WORK TO BE COMPLETED: Every line from the one containing "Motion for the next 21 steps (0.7" through the last line below should be reproduced exactly; please include nothing else.

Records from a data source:
....

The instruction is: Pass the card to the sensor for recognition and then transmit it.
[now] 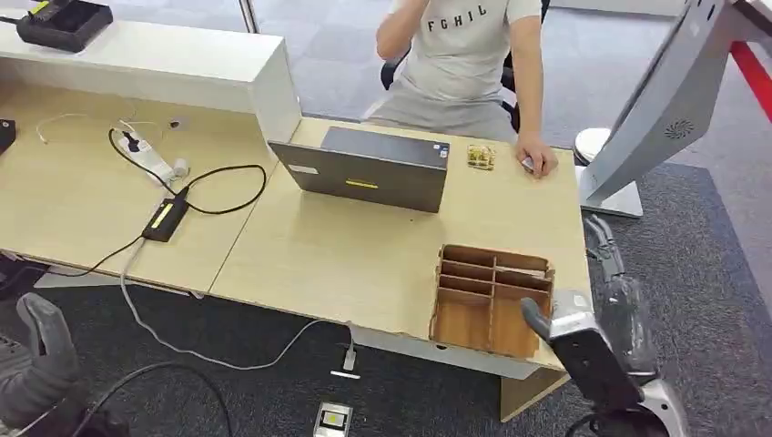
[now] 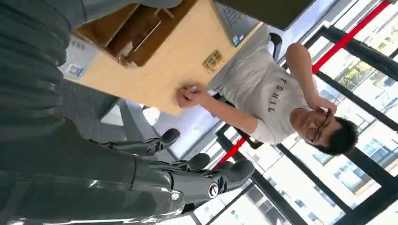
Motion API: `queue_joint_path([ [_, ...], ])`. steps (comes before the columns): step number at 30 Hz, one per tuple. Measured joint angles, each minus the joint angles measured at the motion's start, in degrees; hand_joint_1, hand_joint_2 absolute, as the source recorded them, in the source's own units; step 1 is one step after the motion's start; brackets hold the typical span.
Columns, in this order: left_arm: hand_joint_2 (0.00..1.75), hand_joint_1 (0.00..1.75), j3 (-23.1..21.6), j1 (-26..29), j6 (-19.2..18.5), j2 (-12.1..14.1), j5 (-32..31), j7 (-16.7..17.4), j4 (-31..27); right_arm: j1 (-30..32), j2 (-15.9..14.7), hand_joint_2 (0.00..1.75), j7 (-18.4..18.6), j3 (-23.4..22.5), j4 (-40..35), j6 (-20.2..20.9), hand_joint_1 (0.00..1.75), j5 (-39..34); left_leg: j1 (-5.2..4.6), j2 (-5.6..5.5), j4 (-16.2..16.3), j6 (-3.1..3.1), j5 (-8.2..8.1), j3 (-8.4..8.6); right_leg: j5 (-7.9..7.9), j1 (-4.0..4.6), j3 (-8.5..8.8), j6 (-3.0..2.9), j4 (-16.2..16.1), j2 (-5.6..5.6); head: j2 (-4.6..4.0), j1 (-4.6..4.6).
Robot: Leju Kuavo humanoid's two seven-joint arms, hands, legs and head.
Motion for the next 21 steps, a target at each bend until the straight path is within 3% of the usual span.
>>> queue_joint_path([
  [7,1.75,0.0,-0.02,-2.02,0.0,0.13,1.71,0.0,0.63,-3.31,1.16,1.75,2.12,2.91,6.43,-5.32,0.0,16.21,0.0,-0.06,0.0,0.02,0.03,-0.01,0.01,0.01,-0.01,0.0,0.0,-0.04,0.0,-0.02],
  [21,1.75,0.0,0.0,-4.14,-0.02,0.35,1.38,0.0,1.22,-7.85,5.66,1.75,0.83,6.91,22.29,-4.18,0.0,18.46,0.0,-0.05,0.0,0.02,0.03,-0.05,0.01,0.0,-0.02,0.02,0.01,-0.05,0.0,-0.02],
])
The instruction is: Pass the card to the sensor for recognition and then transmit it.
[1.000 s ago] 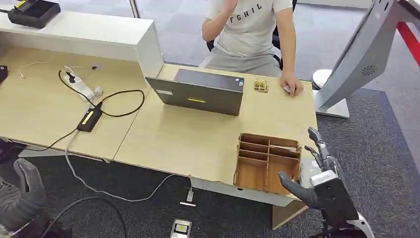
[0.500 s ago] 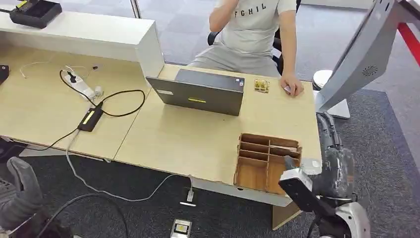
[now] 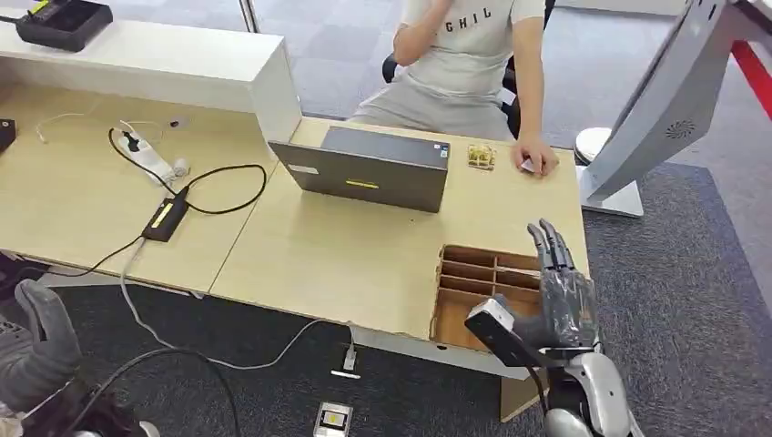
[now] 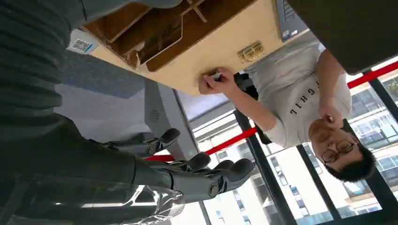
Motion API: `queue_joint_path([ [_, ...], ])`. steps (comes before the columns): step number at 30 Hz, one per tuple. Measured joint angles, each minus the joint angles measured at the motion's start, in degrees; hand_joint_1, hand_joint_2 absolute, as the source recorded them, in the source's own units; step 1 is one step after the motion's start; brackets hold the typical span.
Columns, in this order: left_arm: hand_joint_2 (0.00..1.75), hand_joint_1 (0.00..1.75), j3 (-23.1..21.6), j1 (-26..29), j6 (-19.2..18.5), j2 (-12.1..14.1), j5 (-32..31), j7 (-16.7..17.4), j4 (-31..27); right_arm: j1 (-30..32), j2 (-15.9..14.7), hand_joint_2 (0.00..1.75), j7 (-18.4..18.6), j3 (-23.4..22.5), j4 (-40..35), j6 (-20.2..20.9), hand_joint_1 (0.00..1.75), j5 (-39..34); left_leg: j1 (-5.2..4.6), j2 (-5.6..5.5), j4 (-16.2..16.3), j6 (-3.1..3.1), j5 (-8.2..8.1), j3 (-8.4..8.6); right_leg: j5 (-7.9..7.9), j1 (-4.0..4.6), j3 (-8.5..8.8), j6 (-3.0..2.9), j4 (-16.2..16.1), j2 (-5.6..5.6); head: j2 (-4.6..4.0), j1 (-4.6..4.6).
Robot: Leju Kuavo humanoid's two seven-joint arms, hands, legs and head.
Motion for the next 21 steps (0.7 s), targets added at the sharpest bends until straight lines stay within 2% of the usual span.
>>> queue_joint_path([
  [21,1.75,0.0,0.63,-0.04,0.02,-1.09,-2.12,0.0,-0.74,-7.69,4.63,1.75,-1.71,1.99,19.02,-4.74,0.0,-0.09,0.0,0.0,0.01,-0.01,0.01,0.02,0.01,0.0,-0.01,0.0,0.01,0.0,0.0,0.0],
])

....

TASK RESULT:
Motion for the next 21 steps (0.7 s), targets added at the sharpest bends until straight lines stay within 2% of the usual span.
>>> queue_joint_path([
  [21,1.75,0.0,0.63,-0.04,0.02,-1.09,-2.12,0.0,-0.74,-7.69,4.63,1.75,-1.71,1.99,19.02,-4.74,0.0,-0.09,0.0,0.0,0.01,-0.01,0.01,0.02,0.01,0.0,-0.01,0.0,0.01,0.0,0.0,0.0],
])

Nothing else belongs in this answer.